BEGIN Data supplied
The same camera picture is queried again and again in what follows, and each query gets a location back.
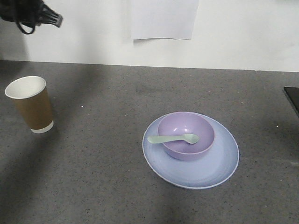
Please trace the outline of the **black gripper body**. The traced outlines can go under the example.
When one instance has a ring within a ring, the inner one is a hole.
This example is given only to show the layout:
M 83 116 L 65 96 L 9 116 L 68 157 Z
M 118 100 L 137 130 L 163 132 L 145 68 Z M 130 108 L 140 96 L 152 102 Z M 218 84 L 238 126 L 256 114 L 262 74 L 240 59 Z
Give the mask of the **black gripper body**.
M 49 7 L 43 0 L 1 0 L 0 17 L 9 22 L 50 24 Z

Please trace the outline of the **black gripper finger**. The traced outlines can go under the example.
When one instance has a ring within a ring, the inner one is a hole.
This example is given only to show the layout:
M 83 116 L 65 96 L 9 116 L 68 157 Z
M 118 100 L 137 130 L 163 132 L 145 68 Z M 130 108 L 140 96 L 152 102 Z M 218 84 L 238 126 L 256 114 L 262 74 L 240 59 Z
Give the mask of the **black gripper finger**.
M 56 20 L 56 21 L 43 20 L 41 21 L 41 24 L 50 24 L 59 28 L 62 24 L 62 20 Z
M 44 5 L 44 20 L 47 22 L 62 22 L 62 15 L 54 12 L 50 7 Z

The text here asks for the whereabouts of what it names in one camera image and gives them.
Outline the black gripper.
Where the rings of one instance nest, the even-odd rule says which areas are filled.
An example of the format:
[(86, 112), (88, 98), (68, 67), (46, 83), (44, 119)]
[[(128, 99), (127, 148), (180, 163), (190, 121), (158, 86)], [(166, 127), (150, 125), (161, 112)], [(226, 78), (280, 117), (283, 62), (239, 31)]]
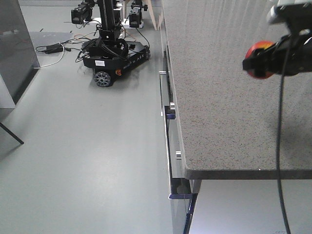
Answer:
[[(312, 71), (312, 33), (306, 29), (297, 36), (291, 46), (284, 75), (295, 76)], [(269, 78), (282, 74), (290, 35), (277, 43), (255, 43), (247, 51), (242, 68), (253, 78)]]

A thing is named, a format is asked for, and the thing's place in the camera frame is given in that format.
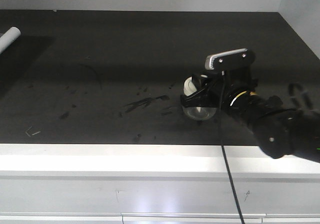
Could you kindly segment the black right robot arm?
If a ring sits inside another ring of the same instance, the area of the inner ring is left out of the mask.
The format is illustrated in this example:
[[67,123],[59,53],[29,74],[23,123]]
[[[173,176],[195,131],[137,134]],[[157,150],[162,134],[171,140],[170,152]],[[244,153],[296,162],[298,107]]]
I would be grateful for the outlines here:
[[288,87],[294,108],[285,108],[281,99],[264,99],[255,93],[258,84],[249,68],[218,73],[193,74],[183,84],[180,101],[187,116],[200,120],[219,111],[245,125],[259,148],[273,159],[293,155],[320,161],[320,113],[298,83]]

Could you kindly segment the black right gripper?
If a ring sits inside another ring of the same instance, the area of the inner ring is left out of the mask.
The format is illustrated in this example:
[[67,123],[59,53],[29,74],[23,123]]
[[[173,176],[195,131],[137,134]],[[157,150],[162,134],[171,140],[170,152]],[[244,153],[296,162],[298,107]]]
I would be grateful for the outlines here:
[[222,102],[222,109],[230,109],[239,94],[254,92],[258,86],[258,80],[252,78],[249,68],[223,73],[206,70],[204,74],[192,74],[191,78],[195,87],[204,87],[208,83],[208,88],[200,89],[189,96],[181,95],[180,103],[184,108],[218,108]]

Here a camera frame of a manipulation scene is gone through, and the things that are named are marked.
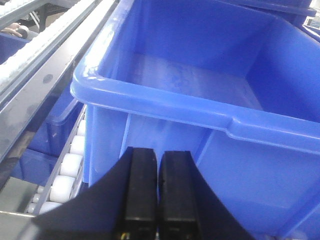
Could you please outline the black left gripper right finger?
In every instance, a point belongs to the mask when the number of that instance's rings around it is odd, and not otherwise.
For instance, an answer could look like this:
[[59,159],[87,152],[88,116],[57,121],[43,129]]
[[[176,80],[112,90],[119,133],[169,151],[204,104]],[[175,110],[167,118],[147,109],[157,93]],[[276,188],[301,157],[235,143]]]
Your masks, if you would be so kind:
[[216,196],[189,151],[166,151],[159,169],[161,240],[252,240]]

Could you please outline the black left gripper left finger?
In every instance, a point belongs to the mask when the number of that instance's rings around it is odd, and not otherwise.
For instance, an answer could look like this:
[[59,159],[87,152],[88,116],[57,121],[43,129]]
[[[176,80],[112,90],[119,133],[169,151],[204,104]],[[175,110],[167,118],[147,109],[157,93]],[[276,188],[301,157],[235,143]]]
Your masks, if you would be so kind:
[[157,160],[149,148],[128,147],[96,183],[37,216],[34,240],[153,240]]

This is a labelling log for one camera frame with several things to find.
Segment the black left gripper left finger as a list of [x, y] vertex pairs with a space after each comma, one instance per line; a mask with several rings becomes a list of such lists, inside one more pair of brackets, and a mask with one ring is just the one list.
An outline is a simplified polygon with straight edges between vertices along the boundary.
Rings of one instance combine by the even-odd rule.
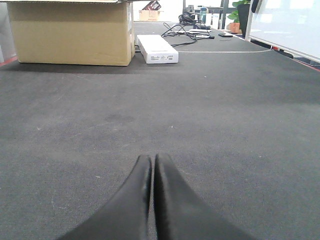
[[147, 240], [152, 163], [142, 154], [119, 190], [60, 240]]

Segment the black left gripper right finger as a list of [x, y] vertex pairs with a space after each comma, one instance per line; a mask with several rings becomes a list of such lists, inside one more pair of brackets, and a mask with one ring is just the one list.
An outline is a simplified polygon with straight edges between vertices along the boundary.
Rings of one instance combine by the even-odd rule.
[[188, 185], [167, 153], [154, 163], [153, 201], [159, 240], [252, 240], [215, 213]]

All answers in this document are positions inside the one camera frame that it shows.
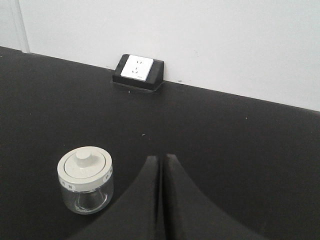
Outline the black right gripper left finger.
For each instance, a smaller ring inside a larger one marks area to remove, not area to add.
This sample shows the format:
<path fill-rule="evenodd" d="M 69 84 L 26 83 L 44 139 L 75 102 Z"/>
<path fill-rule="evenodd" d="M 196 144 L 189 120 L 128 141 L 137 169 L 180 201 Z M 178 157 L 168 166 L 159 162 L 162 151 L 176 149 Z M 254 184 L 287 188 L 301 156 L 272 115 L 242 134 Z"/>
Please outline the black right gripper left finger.
<path fill-rule="evenodd" d="M 148 156 L 123 195 L 72 240 L 154 240 L 159 205 L 160 160 Z"/>

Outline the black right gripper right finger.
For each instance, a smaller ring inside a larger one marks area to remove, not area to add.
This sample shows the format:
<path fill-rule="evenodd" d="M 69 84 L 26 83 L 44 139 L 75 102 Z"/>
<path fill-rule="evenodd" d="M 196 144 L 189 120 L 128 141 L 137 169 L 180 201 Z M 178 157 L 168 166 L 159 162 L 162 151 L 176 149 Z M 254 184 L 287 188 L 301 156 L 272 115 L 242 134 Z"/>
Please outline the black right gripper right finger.
<path fill-rule="evenodd" d="M 174 154 L 162 167 L 162 204 L 169 240 L 262 240 L 206 197 Z"/>

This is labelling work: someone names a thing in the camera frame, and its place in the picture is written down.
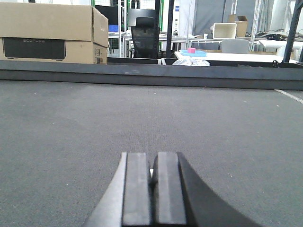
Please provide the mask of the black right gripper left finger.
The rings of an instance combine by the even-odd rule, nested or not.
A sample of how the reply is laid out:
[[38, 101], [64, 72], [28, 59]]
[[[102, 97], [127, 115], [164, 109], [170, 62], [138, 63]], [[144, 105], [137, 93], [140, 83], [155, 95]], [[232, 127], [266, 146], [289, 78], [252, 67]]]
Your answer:
[[104, 195], [84, 227], [150, 227], [150, 174], [145, 153], [123, 152]]

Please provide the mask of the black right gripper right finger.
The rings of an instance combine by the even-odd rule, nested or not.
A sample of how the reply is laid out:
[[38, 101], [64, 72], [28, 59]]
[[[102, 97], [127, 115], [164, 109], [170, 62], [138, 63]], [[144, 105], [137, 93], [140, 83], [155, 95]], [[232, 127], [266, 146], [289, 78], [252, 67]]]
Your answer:
[[154, 226], [259, 226], [216, 194], [182, 153], [159, 152], [153, 169]]

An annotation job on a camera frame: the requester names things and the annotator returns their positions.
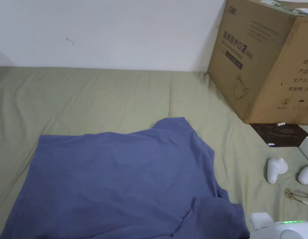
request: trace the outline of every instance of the wireless earbud
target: wireless earbud
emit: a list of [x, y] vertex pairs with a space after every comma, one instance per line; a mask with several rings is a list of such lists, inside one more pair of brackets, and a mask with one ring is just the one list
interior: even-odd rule
[[271, 158], [268, 162], [267, 181], [274, 184], [278, 174], [284, 174], [288, 170], [288, 164], [283, 158]]
[[298, 180], [303, 185], [308, 184], [308, 167], [302, 169], [301, 173], [299, 174]]

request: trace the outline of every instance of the green led light
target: green led light
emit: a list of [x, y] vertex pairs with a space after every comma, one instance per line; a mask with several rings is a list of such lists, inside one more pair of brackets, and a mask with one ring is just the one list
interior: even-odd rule
[[283, 222], [283, 223], [301, 223], [301, 222], [305, 222], [305, 221], [288, 221], [288, 222]]

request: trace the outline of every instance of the small black object
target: small black object
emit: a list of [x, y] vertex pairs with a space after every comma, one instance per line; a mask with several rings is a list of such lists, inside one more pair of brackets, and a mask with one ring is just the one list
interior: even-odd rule
[[308, 133], [297, 124], [250, 124], [270, 147], [299, 147]]

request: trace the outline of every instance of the bed
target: bed
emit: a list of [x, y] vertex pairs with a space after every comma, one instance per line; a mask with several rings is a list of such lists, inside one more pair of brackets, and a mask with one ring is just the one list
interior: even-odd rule
[[[206, 74], [0, 67], [0, 232], [41, 134], [125, 134], [182, 116], [215, 151], [217, 181], [246, 215], [268, 212], [276, 221], [308, 220], [308, 205], [284, 196], [287, 188], [308, 192], [297, 182], [308, 160], [298, 148], [268, 147]], [[308, 126], [302, 128], [308, 132]], [[289, 165], [274, 185], [265, 179], [271, 157]]]

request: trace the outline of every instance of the cardboard box
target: cardboard box
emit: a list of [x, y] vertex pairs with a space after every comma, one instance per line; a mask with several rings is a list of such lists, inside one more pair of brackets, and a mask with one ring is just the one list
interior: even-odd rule
[[245, 123], [308, 125], [308, 3], [228, 0], [208, 74]]

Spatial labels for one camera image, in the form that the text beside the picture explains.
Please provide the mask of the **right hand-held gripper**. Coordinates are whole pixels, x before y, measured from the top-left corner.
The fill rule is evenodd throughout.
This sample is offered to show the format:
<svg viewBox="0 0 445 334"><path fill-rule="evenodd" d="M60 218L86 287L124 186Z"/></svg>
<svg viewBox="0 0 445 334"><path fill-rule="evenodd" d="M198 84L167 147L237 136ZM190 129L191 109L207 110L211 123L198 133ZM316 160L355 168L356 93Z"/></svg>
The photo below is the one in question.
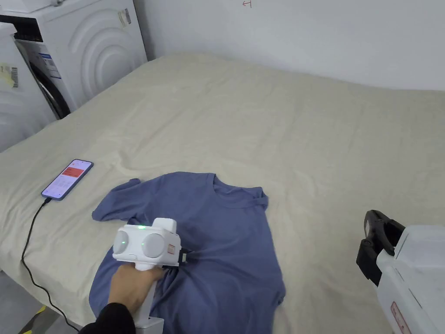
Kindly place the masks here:
<svg viewBox="0 0 445 334"><path fill-rule="evenodd" d="M364 231L356 264L377 287L378 301L392 332L444 333L444 227L405 228L381 211L369 210Z"/></svg>

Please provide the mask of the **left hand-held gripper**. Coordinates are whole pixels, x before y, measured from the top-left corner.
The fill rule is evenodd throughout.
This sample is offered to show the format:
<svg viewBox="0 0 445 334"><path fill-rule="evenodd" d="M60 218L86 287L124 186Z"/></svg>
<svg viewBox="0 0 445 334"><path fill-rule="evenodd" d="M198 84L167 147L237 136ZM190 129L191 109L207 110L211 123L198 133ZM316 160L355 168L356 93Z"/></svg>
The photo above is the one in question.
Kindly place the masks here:
<svg viewBox="0 0 445 334"><path fill-rule="evenodd" d="M176 229L177 222L171 218L156 218L151 226L126 224L117 231L113 258L134 263L138 271L154 267L177 268L186 263L188 250L182 247ZM153 284L141 308L133 316L138 334L163 332L164 320L150 315L155 291L156 284Z"/></svg>

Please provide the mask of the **person's left hand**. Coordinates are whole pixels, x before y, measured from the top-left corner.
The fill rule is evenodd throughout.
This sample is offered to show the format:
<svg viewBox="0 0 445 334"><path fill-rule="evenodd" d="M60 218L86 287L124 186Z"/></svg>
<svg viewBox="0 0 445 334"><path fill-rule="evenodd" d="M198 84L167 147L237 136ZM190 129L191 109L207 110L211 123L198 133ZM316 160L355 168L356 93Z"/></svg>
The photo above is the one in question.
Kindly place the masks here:
<svg viewBox="0 0 445 334"><path fill-rule="evenodd" d="M119 266L111 280L108 304L122 304L131 314L135 314L163 274L163 269L159 267L138 271L133 263Z"/></svg>

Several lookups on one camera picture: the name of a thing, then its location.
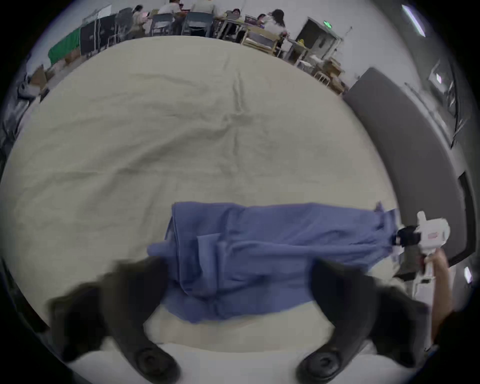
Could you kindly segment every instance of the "ceiling light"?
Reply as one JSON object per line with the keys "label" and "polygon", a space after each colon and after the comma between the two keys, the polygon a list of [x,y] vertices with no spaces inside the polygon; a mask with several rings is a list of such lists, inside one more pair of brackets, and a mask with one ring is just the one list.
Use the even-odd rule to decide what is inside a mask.
{"label": "ceiling light", "polygon": [[413,15],[412,10],[407,7],[406,5],[402,5],[403,11],[407,14],[408,18],[412,21],[413,26],[417,29],[417,32],[425,37],[425,32],[423,31],[422,27],[420,26],[419,21]]}

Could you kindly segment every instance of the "blue towel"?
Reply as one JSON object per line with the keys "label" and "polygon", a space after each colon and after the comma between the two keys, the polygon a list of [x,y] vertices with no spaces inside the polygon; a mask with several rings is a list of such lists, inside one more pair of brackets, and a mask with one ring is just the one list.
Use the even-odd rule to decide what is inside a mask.
{"label": "blue towel", "polygon": [[197,323],[311,301],[313,258],[368,270],[392,251],[396,231],[395,212],[381,209],[176,203],[165,240],[148,254],[169,266],[163,304]]}

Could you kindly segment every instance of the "doorway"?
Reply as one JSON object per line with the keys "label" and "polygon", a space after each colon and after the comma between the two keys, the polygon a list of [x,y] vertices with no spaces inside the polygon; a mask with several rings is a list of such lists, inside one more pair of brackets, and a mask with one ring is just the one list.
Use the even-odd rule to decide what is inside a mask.
{"label": "doorway", "polygon": [[[301,39],[303,39],[305,47],[310,50],[309,54],[315,55],[319,59],[326,58],[335,43],[340,40],[333,31],[310,17],[295,40],[299,41]],[[288,61],[295,63],[301,54],[302,52],[300,50],[293,50]]]}

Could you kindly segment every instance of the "person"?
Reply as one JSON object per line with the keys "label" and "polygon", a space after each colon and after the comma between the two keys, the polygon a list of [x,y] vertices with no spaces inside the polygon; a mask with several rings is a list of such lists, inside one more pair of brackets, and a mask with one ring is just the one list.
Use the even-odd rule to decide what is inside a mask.
{"label": "person", "polygon": [[288,35],[285,28],[285,22],[283,21],[284,13],[281,9],[276,9],[262,18],[261,24],[264,26],[264,30],[271,32],[280,37]]}
{"label": "person", "polygon": [[266,16],[265,13],[261,13],[261,14],[258,15],[258,17],[257,17],[257,25],[262,25],[265,16]]}
{"label": "person", "polygon": [[[261,14],[258,15],[258,17],[257,17],[257,25],[258,26],[261,26],[263,24],[263,20],[264,20],[265,16],[266,16],[265,13],[261,13]],[[242,42],[243,37],[245,36],[245,32],[246,32],[245,30],[242,30],[242,31],[239,31],[237,33],[237,38],[235,39],[236,43],[240,44]]]}
{"label": "person", "polygon": [[[185,21],[186,12],[180,9],[180,0],[170,0],[158,10],[158,14],[171,13],[173,15],[172,32],[174,35],[181,35],[183,22]],[[156,24],[156,28],[161,28],[165,22]]]}
{"label": "person", "polygon": [[442,249],[431,257],[435,288],[432,305],[432,340],[438,347],[409,383],[463,382],[478,360],[480,292],[475,287],[466,307],[453,311],[448,260]]}
{"label": "person", "polygon": [[133,10],[133,23],[127,35],[128,39],[145,37],[144,24],[146,23],[147,19],[145,19],[142,15],[143,8],[144,6],[139,4]]}
{"label": "person", "polygon": [[[228,18],[232,20],[238,20],[240,19],[240,15],[241,15],[241,11],[238,8],[235,8],[232,12],[230,12],[230,16]],[[223,40],[226,36],[233,36],[236,31],[237,31],[237,26],[235,24],[231,24],[228,27],[228,30],[225,30],[225,32],[220,38]]]}
{"label": "person", "polygon": [[232,19],[238,20],[240,18],[240,15],[241,15],[241,11],[238,8],[235,8],[232,11]]}
{"label": "person", "polygon": [[190,12],[212,13],[214,17],[219,17],[218,7],[212,0],[199,0],[190,7]]}
{"label": "person", "polygon": [[[212,0],[197,1],[190,7],[190,12],[211,13],[214,18],[218,18],[220,16],[218,7]],[[192,27],[192,36],[205,36],[206,31],[203,29],[202,23],[192,22],[189,24],[189,26]]]}

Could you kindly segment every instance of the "beige tablecloth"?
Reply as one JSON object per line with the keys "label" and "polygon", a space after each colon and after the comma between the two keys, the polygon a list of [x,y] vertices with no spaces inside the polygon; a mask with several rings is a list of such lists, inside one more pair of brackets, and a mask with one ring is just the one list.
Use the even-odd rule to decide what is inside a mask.
{"label": "beige tablecloth", "polygon": [[[396,206],[341,98],[278,58],[190,36],[123,42],[68,75],[25,125],[0,199],[7,265],[45,320],[48,299],[146,257],[177,201]],[[160,308],[148,324],[154,341],[220,351],[315,345],[329,329],[313,303],[198,325]]]}

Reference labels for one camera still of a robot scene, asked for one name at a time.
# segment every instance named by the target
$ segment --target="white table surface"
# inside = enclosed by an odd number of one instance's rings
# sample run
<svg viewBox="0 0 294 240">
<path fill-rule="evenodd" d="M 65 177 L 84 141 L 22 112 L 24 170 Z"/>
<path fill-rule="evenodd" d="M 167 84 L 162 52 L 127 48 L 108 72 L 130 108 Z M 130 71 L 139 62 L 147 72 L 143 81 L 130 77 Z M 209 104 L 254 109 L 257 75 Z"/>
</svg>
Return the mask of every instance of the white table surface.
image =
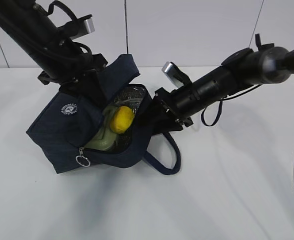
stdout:
<svg viewBox="0 0 294 240">
<path fill-rule="evenodd" d="M 212 67 L 183 70 L 194 81 Z M 0 69 L 0 240 L 293 240 L 294 76 L 226 102 L 215 127 L 174 133 L 179 174 L 141 161 L 56 174 L 25 131 L 56 93 L 40 69 Z M 161 69 L 136 82 L 173 89 Z M 214 119 L 217 105 L 206 113 Z M 167 166 L 159 136 L 149 150 Z"/>
</svg>

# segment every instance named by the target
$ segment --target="bag strap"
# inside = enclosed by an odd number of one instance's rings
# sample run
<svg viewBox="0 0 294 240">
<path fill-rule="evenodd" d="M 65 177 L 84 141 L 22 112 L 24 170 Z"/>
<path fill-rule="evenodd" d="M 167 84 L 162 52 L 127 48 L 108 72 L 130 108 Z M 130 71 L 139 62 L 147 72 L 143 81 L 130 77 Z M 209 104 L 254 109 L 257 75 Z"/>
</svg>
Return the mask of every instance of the bag strap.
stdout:
<svg viewBox="0 0 294 240">
<path fill-rule="evenodd" d="M 165 167 L 163 164 L 161 164 L 153 155 L 151 155 L 148 151 L 144 154 L 145 160 L 152 166 L 154 167 L 158 172 L 164 175 L 174 175 L 177 174 L 180 169 L 181 169 L 181 162 L 182 162 L 182 157 L 181 157 L 181 152 L 173 139 L 173 137 L 170 135 L 169 132 L 163 133 L 164 137 L 168 140 L 172 148 L 174 149 L 176 153 L 176 163 L 173 169 Z"/>
</svg>

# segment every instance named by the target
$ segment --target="yellow fruit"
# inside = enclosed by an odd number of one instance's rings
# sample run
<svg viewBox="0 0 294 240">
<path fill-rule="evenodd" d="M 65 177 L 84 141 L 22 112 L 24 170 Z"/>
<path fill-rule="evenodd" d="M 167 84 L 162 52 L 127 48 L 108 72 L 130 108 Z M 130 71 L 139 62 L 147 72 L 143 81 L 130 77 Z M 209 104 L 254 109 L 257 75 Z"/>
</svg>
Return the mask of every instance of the yellow fruit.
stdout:
<svg viewBox="0 0 294 240">
<path fill-rule="evenodd" d="M 132 125 L 134 117 L 133 110 L 127 106 L 121 106 L 117 109 L 110 122 L 110 129 L 116 134 L 123 134 Z"/>
</svg>

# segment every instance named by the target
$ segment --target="bag zipper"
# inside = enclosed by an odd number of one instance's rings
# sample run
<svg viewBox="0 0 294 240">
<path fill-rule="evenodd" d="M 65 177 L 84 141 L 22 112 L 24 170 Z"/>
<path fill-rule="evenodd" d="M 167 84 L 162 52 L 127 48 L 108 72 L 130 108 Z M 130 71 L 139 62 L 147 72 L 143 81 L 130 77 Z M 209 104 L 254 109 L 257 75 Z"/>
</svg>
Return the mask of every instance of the bag zipper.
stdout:
<svg viewBox="0 0 294 240">
<path fill-rule="evenodd" d="M 79 155 L 76 156 L 76 162 L 82 167 L 89 168 L 92 165 L 92 163 L 88 157 L 84 156 L 84 150 L 85 150 L 84 147 L 79 148 Z"/>
</svg>

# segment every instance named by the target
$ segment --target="black cylinder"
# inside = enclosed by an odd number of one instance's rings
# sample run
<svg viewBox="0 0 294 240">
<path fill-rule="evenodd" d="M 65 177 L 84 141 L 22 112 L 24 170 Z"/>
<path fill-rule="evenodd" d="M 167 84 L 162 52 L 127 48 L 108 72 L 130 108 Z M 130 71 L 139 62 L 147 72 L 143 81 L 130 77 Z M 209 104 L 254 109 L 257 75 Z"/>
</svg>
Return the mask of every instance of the black cylinder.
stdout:
<svg viewBox="0 0 294 240">
<path fill-rule="evenodd" d="M 220 66 L 192 85 L 181 87 L 170 95 L 179 113 L 186 119 L 226 97 L 237 87 L 230 71 Z"/>
<path fill-rule="evenodd" d="M 81 49 L 64 37 L 53 22 L 33 8 L 35 0 L 0 0 L 0 14 L 25 33 L 32 41 L 62 57 L 74 58 Z M 9 27 L 0 17 L 0 27 L 52 78 L 59 79 L 70 72 L 75 63 L 53 59 L 36 50 Z"/>
<path fill-rule="evenodd" d="M 279 84 L 291 73 L 282 66 L 288 51 L 283 47 L 272 47 L 253 52 L 237 66 L 239 81 L 248 85 Z"/>
</svg>
END Data supplied
* _What the task requires_: Among the entries above, find the line with "request: trace the outline of every instance of the bed" and the line with "target: cardboard box"; give again exactly these two lines and all lines between them.

* _Task solution_:
request: trace the outline of every instance of the bed
target: bed
emit: a list of [x, y] vertex pairs with a space after every comma, one instance per line; a mask with several rings is a list of such lists, inside one more pair of brackets, and a mask with one ring is just the one list
interior: even-odd rule
[[[206, 74], [0, 67], [0, 232], [41, 134], [125, 134], [182, 116], [215, 151], [217, 181], [246, 215], [268, 212], [276, 221], [308, 220], [308, 205], [284, 196], [287, 188], [308, 192], [297, 182], [308, 160], [298, 148], [268, 147]], [[308, 126], [302, 128], [308, 132]], [[289, 165], [274, 185], [265, 179], [271, 157]]]

request: trace the outline of every instance of the cardboard box
target: cardboard box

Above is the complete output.